Items from a data source:
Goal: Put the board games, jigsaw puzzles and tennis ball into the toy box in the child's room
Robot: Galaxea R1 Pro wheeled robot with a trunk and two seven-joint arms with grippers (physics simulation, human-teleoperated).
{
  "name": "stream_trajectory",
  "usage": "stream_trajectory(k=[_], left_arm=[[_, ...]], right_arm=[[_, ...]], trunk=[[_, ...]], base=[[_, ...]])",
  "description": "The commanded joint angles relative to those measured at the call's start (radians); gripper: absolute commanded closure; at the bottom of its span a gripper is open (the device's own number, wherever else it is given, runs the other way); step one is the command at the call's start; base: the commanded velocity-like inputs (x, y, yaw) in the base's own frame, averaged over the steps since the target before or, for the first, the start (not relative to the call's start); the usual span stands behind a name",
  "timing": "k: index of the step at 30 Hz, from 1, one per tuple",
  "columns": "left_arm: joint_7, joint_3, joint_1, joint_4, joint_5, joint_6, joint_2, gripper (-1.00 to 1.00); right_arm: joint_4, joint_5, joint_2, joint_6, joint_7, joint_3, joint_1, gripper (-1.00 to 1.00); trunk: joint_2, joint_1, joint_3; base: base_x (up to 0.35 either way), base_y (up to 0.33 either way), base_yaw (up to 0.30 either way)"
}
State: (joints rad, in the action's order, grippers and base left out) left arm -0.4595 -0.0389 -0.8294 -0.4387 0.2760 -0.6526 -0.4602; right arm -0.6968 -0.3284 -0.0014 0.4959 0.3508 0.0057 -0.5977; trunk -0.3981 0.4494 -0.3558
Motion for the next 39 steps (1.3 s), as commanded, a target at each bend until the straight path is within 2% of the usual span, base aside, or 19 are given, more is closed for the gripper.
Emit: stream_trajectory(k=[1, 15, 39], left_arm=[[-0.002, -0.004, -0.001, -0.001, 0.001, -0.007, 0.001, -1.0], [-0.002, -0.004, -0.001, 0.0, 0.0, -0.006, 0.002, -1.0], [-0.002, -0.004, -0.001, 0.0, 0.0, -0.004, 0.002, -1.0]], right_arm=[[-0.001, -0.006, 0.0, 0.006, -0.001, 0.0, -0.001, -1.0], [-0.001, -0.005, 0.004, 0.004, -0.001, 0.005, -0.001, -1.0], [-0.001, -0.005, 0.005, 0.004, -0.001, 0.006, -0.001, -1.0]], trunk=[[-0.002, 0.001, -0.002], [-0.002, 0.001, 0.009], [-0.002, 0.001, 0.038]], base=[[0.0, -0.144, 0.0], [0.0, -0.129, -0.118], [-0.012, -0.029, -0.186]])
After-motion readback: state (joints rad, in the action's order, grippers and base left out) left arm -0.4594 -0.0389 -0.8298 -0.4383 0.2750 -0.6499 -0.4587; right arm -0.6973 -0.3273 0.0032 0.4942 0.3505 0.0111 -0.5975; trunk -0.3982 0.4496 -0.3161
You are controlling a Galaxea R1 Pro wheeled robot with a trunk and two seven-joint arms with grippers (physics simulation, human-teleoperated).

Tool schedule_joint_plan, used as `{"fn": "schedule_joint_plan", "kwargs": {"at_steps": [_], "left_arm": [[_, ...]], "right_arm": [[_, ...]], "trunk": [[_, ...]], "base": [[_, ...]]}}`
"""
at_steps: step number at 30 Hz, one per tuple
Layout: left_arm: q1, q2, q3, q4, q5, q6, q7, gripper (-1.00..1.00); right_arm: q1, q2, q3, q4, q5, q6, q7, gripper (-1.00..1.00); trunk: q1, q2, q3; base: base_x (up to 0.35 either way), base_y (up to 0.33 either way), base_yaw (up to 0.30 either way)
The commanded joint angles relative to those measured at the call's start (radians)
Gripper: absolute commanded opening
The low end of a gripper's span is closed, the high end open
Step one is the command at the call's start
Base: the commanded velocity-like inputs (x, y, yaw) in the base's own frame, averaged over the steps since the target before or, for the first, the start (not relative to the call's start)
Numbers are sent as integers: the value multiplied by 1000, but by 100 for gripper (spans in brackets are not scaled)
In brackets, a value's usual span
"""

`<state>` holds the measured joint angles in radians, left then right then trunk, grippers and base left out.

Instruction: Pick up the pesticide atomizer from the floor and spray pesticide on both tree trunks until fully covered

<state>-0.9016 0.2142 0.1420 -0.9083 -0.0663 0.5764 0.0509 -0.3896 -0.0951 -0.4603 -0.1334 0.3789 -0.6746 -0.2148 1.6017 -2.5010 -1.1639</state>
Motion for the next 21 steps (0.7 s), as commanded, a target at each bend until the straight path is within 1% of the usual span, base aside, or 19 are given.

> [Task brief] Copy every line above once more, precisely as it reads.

> [Written answer]
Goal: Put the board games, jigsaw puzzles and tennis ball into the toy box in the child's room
Robot: Galaxea R1 Pro wheeled robot with a trunk and two seven-joint arms with grippers (physics simulation, human-teleoperated).
{
  "name": "stream_trajectory",
  "usage": "stream_trajectory(k=[_], left_arm=[[_, ...]], right_arm=[[_, ...]], trunk=[[_, ...]], base=[[_, ...]])",
  "description": "The commanded joint angles relative to those measured at the call's start (radians); gripper: absolute commanded closure; at the bottom of its span a gripper is open (the device's own number, wherever else it is given, runs the other way); step one is the command at the call's start; base: the commanded velocity-like inputs (x, y, yaw) in the base's own frame, averaged over the steps since the target before or, for the first, the start (not relative to the call's start); the usual span stands behind a name",
  "timing": "k: index of the step at 30 Hz, from 1, one per tuple",
  "columns": "left_arm: joint_7, joint_3, joint_1, joint_4, joint_5, joint_6, joint_2, gripper (-1.00 to 1.00); right_arm: joint_4, joint_5, joint_2, joint_6, joint_7, joint_3, joint_1, gripper (-1.00 to 1.00); trunk: joint_2, joint_1, joint_3; base: base_x (up to 0.35 either way), base_y (up to 0.33 either way), base_yaw (up to 0.30 either way)"
}
State: (joints rad, in the action's order, grippers and base left out) left arm -0.4595 -0.0389 -0.8294 -0.4387 0.2760 -0.6526 -0.4602; right arm -0.6968 -0.3284 -0.0014 0.4959 0.3508 0.0057 -0.5977; trunk -0.3981 0.4494 -0.3558
Motion for the next 39 steps (1.3 s), as commanded, a target at each bend until the straight path is within 2% of the usual span, base aside, or 19 are given, more is closed for the gripper.
Emit: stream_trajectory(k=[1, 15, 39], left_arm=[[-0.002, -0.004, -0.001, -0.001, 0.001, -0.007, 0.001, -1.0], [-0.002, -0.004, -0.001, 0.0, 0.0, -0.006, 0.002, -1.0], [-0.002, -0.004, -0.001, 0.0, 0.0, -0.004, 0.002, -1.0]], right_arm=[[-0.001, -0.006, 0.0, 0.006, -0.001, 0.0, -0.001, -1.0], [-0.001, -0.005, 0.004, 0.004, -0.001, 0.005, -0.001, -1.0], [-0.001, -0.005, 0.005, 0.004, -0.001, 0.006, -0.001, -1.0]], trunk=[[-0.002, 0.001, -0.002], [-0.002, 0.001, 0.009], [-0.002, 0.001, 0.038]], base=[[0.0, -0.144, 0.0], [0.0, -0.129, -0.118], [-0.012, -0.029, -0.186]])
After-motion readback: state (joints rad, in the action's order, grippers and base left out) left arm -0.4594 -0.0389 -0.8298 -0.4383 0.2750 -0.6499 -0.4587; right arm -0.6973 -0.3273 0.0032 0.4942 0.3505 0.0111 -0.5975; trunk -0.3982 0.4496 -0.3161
You are controlling a Galaxea R1 Pro wheeled robot with a trunk and two seven-joint arms with grippers (physics simulation, human-teleoperated).

Tool schedule_joint_plan, used as `{"fn": "schedule_joint_plan", "kwargs": {"at_steps": [_], "left_arm": [[_, ...]], "right_arm": [[_, ...]], "trunk": [[_, ...]], "base": [[_, ...]]}}`
"""
at_steps: step number at 30 Hz, one per tuple
Layout: left_arm: q1, q2, q3, q4, q5, q6, q7, gripper (-1.00..1.00); right_arm: q1, q2, q3, q4, q5, q6, q7, gripper (-1.00..1.00); trunk: q1, q2, q3; base: base_x (up to 0.35 either way), base_y (up to 0.33 either way), base_yaw (up to 0.30 either way)
The commanded joint angles relative to those measured at the call's start (radians)
Gripper: absolute commanded opening
The low end of a gripper's span is closed, the high end open
Step one is the command at the call's start
Base: the commanded velocity-like inputs (x, y, yaw) in the base's own frame, averaged over the steps since the target before or, for the first, the start (not relative to the call's start)
Numbers are sent as integers: the value multiplied by 1000, but by 100 for gripper (spans in brackets are not scaled)
In brackets, a value's usual span
"""

`<state>` holds the measured joint angles in radians, left then right then trunk, grippers and base left out.

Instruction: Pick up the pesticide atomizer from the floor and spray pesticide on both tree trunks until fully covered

<state>-0.9016 0.2142 0.1420 -0.9083 -0.0663 0.5764 0.0509 -0.3896 -0.0951 -0.4603 -0.1334 0.3789 -0.6746 -0.2148 1.6017 -2.5010 -1.1639</state>
Motion for the next 21 steps (0.7 s), as commanded, a target at each bend until the straight path is within 1% of the usual span, base aside, or 19 are given.

The output contains nothing further.